Sounds kinda fun. I'd help too if I was closer. Love that stuff.


----------



## D Semple (Jun 18, 2010)

Late in the season, they have been there 4 years, ask them to wait till next spring.

Don


----------



## shannonswyatt (May 7, 2012)

I'm sure owner of the house has to fix it. This is rental property and I think that he can't rent that unit since that column isn't safe. That and the door to the unit is the one that you see in the picture, and in the afternoon the bee traffic is quite impressive. Granted, from the porch you are not in the flight path, but I'm sure that it would be very difficult to convince a potential tenant that the bees are not going to harm them. The column probably hasn't been safe for a long time, if you look at the picture you can see how bad the thing has shifted, but now it probably has become an issue costing them money. On rental property like this the owners are not likely to make "improvements" like this unless they have no choice, since the end result will not make it worth more to rent. They are taking it down regardless of the bees. The owner did not ask me to get the bees, the construction company did since he couldn't get his guys to tear down the column due to the bees.


----------



## Bill91143 (Jun 7, 2013)

Go get the bees. Get as much of their comb as possible and rubber band it into frames. Once you get them hived and located in your bee yard feed the heck out of them. You should have a good chance of getting them through the winter. I have gotten four cut outs this year and everyone of them really took off once they were settled in their hives. One other thing once you get them home I would keep them sealed up for a couple of days. Make sure you have them well ventilated.


----------



## Bee Whisperer (Mar 24, 2013)

I agree with Bill. Get them out, and get them settled. It would have been great to wait until Spring, but sometimes you just can't. Do a real good job of feeding them, and they will have a great chance of wintering. If it were me, I would make sure I could save as much brood comb and honey comb as possible.  Hopefully there will be enough bees to defend and build the hive. I would also get a hold of some pollen cakes to feed them, along with the syrup. That will help with establishing enough brood for a strong hive. I am sure you have all this planned out already, but it never hurts to brain storm together. :gh:


----------



## shannonswyatt (May 7, 2012)

Yes, I've done a couple with my cousin who may come down to help me if he gets his bear fence done. This is the first real test for my bee vac, a robo style with a cutout shim. The funny part is going to be shoring up the thing. The contractor is deathly afraid of bees, but I'm going to need him to shore up the structure, so the plan is that I beevac the bees as they are entering the hive to get the numbers down a bit, at least that is what he is thinking. I'm thinking that if we wait until about 7 PM to put the bracing in place there will be very little activity and he won't be as freaked out by it. Then I can let him use a veil I have or even my suit if it fit him and I would assist on that part. 

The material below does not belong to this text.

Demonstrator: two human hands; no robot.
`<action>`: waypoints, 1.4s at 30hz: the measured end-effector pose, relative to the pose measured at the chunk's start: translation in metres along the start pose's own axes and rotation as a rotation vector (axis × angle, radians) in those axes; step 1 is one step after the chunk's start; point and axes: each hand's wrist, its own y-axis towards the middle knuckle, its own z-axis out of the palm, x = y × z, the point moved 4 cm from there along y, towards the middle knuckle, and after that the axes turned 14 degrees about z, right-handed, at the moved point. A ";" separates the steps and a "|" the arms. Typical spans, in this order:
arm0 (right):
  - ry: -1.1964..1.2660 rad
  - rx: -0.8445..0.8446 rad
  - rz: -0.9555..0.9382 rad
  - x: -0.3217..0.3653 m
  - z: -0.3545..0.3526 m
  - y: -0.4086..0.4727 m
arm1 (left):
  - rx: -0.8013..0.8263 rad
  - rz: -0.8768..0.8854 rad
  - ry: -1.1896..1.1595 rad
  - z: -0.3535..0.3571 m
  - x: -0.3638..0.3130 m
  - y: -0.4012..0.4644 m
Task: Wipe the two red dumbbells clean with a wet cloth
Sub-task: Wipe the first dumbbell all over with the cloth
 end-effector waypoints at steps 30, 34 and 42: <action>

I'm really looking forward to seeing how big it is in there. I know the post should have rotten from the bottom up, so it is possible that it goes all the way to the ground.


----------



## Bee Whisperer (Mar 24, 2013)

So, are you sure that is an 8x8 post? Sometimes they were hollow, but the lumber was fairly thick. Just wondering. If so, the hive could go both directions; up and down the post hole. I think you are right though, the bricks look like they will come appart easily with a hammer and dull chisel. 

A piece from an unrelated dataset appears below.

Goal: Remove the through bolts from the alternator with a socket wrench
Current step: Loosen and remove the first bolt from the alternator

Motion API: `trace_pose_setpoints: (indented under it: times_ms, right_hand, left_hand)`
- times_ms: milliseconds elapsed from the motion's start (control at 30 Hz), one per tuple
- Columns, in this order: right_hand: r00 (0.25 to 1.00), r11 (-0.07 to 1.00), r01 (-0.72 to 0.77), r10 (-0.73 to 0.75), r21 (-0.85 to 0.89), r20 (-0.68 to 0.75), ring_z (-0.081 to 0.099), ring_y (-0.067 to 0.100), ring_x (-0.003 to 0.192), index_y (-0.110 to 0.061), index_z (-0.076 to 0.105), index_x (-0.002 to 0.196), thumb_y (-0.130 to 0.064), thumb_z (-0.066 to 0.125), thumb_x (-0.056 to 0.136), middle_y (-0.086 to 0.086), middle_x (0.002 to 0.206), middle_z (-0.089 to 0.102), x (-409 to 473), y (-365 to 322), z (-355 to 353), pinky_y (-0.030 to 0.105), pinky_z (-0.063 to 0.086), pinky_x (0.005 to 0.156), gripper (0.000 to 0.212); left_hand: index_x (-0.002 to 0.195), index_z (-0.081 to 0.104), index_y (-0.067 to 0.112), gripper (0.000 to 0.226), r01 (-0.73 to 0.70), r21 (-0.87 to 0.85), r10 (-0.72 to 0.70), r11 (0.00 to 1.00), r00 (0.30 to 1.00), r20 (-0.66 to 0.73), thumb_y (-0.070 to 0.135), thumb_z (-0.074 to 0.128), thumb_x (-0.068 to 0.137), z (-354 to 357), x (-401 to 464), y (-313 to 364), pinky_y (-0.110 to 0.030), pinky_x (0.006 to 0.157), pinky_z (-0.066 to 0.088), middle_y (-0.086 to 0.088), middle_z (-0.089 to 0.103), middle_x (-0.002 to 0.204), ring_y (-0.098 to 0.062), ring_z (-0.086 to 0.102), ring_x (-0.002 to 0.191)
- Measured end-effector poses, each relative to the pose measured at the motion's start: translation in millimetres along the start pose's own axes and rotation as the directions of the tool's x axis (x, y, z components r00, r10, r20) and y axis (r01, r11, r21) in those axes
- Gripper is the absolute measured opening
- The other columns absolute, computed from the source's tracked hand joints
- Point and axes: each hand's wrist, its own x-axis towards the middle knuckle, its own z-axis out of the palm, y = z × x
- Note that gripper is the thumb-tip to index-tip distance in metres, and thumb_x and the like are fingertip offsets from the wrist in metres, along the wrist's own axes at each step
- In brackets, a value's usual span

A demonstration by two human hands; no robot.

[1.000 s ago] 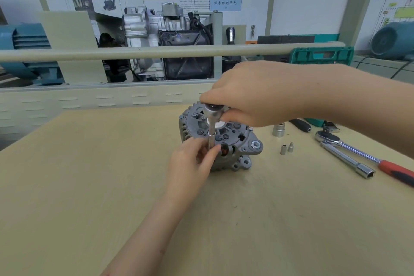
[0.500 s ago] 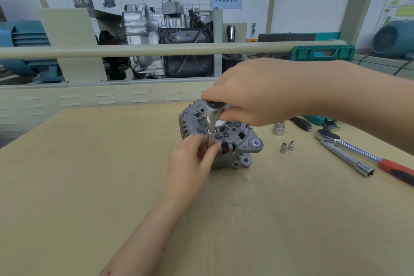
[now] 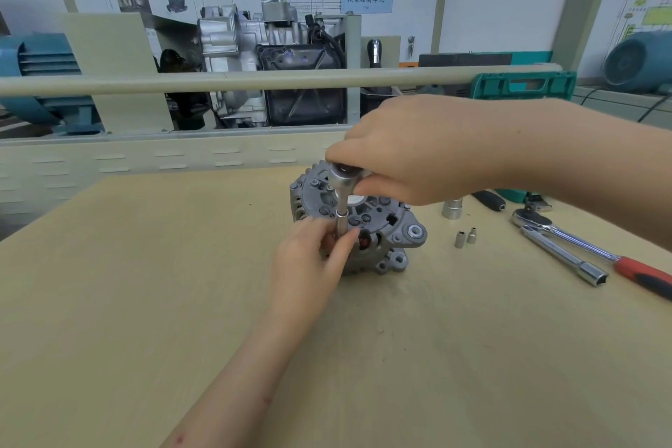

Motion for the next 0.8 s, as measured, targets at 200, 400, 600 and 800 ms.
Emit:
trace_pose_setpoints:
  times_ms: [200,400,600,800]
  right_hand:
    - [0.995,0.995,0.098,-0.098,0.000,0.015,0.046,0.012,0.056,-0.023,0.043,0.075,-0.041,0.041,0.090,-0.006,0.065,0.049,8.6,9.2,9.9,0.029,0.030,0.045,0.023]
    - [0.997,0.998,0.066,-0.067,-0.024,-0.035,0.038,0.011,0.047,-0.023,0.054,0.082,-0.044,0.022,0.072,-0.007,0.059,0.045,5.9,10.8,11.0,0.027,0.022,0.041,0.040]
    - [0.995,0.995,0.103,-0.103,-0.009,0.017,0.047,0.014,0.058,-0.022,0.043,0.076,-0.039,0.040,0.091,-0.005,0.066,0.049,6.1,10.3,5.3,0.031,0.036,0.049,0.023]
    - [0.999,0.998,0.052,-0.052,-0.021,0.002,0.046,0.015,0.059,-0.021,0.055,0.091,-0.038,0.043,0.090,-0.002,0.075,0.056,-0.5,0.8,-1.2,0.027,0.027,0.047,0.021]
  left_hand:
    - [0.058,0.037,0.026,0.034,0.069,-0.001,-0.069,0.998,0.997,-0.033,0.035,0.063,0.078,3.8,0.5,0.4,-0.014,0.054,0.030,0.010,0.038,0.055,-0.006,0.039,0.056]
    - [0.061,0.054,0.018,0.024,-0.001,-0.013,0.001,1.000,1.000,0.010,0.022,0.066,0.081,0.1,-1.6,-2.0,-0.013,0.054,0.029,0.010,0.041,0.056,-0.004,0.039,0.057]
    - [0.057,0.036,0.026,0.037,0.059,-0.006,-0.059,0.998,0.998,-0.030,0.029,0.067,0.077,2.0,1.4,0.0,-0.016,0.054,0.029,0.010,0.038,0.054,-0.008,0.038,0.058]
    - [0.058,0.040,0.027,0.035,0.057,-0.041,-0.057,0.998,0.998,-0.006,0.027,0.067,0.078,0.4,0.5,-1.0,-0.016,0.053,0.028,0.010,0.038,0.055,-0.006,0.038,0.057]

The contractor is going to be talking about his experience with bees for a long time. :lpf: It looks like he could place a large block on the ground, cut a timber just a touch longer than the hight of the porch eve, and jack the whole thing up so the timber could fit under the eve. Then he could jack up the porch a bit and fasten a block on the timber under the porch lip. It may turn out to be more complicated than that, but it looks fairly easy. The rest would be up to you. Will you be taking photos of the process?


----------



## shannonswyatt (May 7, 2012)

We have no clue what is behind the brick, but whatever it is, it isn't structural any more. You can see from the photo how badly it is off kilter. It is also shifted slightly the other direction as well. He is assuming that it is a post since it wouldn't be structural if it were just a pile of bricks. I was wondering if there was 8x8x8 block in there, but it wouldn't have shifted the way that it did if that were the case and it would make for a very small void. The first 7 courses are shifted to the right in the photo and then there is a shift of about an inch or so were the deck level meets the column.

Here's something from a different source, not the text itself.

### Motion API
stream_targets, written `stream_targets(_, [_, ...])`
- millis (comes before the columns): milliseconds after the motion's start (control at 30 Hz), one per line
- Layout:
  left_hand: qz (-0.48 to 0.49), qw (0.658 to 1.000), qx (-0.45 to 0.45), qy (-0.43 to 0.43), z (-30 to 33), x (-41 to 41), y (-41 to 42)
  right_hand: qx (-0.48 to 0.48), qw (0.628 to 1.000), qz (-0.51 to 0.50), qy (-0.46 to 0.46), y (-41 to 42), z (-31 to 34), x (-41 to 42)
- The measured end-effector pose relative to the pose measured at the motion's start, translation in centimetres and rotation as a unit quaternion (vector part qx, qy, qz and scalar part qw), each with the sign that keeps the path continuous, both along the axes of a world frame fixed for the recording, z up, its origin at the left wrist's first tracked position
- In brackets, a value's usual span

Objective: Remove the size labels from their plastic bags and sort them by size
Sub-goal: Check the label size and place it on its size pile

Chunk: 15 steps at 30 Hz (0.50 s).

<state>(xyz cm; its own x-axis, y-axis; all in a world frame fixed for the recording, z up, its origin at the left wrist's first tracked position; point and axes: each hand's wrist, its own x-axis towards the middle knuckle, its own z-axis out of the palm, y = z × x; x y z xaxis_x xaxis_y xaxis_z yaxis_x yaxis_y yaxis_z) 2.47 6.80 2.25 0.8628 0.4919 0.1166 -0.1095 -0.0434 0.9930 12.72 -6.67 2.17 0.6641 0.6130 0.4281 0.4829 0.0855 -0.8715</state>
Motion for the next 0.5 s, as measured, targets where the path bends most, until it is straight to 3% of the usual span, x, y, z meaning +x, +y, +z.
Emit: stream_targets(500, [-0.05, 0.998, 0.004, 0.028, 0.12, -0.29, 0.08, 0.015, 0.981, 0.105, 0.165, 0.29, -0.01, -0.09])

A asked him the plan and he said that he was going to shore the deck to the ground and then to shore up from the deck to the roof. The deck is very sturdy, and the area were the trash cans are has a concrete pad were there are cellar steps going down. I assume after everything is in place the top portion could be cut off and then remove the top capping block. Then I should be able to remove the bricks with a crowbar, maybe need to chip away at a little bit of the cement to get them loose.


----------



## shannonswyatt (May 7, 2012)

I finally did the cutout. Wish I could have waited to spring but the owner of the house and the owner of the construction company both wanted the bees dead. I hope I can get them through winter. Had to start from the top, comb was all the way to the top of the column and went down for 22 courses of bricks. This is old brick with thick mortar joints, so I think the total length was a little over 7 feet tall. There was a ton of honey in this hive, about 100 pounds or so worth. Which sucks, because I had to start at the top where the honey was. There was honey from top to bottom in this hive. Took about 5 stings, but that isn't too bad considering I didn't were my bee suit, I just wore a veil, a long sleeve shirt and some nitrile gloves. Cant say enough about those thickster gloves, I wore the same gloves all day long, no tears. Of course my hands looked like prunes at the end of the day, but that is ok. I left the hive on the top of the deck to see if some of the bees that had stayed underneath the deck will orient to the box. A decent number of bees were orienting to the box, so I'll check in the morning.


----------



## marshmasterpat (Jun 26, 2013)

Really cool. Glad you got them. But did you get any pictures ????


----------



## Bee Whisperer (Mar 24, 2013)

Hope you got photos. I know it's hard to when everything is so sticky. Man, I wish I could have been there. Please let us know how things turned out with the bees. Good job. :applause:


----------



## shannonswyatt (May 7, 2012)

I got a few pics I'll put up in a bit. Once you get started it gets so messy it is hard to take photos. i wish you were there BW, I could have used the help!


----------



## shannonswyatt (May 7, 2012)

Here are a few pics.

This is just a couple courses of bricks down.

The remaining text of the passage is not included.